I'm going to try to keep up with updates on the shows, and with another Random Friday Ten tomorrow (well, today now), but I have to revise and get out the press releases and other stuff, and I may be stuck all day with that (as well as now having to go to the theater to meet a gas man to check our heater, which is making some impressively ominous noises.

So, in the meantime, here's 10 tracks from out of the 9,490 tracks on my ipod that haven't been played yet, with associated videos as I could find them...

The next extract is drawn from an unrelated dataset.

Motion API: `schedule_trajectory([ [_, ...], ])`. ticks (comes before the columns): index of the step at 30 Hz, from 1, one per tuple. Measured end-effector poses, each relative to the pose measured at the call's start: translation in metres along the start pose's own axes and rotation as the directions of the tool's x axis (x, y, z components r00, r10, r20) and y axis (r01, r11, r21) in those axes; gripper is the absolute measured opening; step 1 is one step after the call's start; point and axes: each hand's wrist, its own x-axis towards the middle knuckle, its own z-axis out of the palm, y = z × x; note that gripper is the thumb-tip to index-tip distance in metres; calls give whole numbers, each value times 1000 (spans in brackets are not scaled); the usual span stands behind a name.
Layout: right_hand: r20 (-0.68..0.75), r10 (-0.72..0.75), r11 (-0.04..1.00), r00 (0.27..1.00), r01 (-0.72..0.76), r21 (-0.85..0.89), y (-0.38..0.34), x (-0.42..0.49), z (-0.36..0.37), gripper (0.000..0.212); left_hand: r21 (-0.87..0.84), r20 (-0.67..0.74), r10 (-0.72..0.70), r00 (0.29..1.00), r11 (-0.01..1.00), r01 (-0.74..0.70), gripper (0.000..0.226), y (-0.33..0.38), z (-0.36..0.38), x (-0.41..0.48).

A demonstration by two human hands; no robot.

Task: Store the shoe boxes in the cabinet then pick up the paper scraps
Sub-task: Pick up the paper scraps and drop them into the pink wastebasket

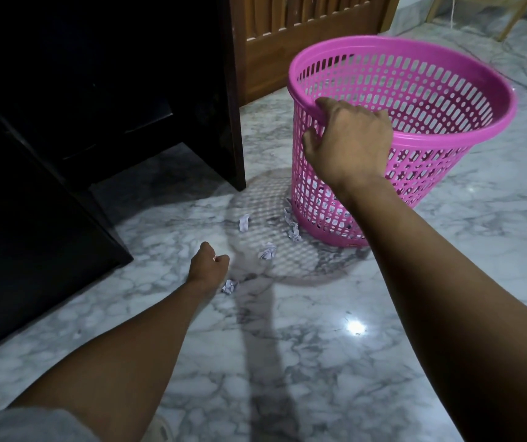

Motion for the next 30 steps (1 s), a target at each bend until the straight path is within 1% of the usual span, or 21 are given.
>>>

1. "WHK - Rendezvous Records Spot" - Radio Spot - Psychedelic Promos and Radio Spots vol. 4
2. "In A Gadda Da Vida" - Mojo Nixon & Skid Roper - Frenzy
3. "Winter Afternoon by B.U. in Boston" - Jonathan Richman - O Moon, Queen of Night on Earth
4. "Snootie Little Cutie" - Bobby Troup - Ultra-Lounge 15: Wild, Cool & Swingin' Too!
5. "Baby, Scratch My Back" - Booker T. & The MG's - Soul Men/Play The Hits
6. "Colours" - Kaleidoscope - Kaleidoscope
7. "Creepy Street" - Walter Murphy - Cinemaphonic - Electric Soul
8. "Good Job with Prospects" - Actress - Circus Days vol. 3
9. "Fluff 'n' Fold" - The Launderettes - Every Heart Is a Time Bomb
10. "Geronimo" - Gianni Oddi - Easy Tempo vol. 2 - The Psycho Beat

And here's the whole video playlist of the above (with bonus track):


Now to give the cat his asthma medication...

Current Location:
Gravesend, Brooklyn
Current Media:
Screaming Lord Sutch - "Till the Following Night"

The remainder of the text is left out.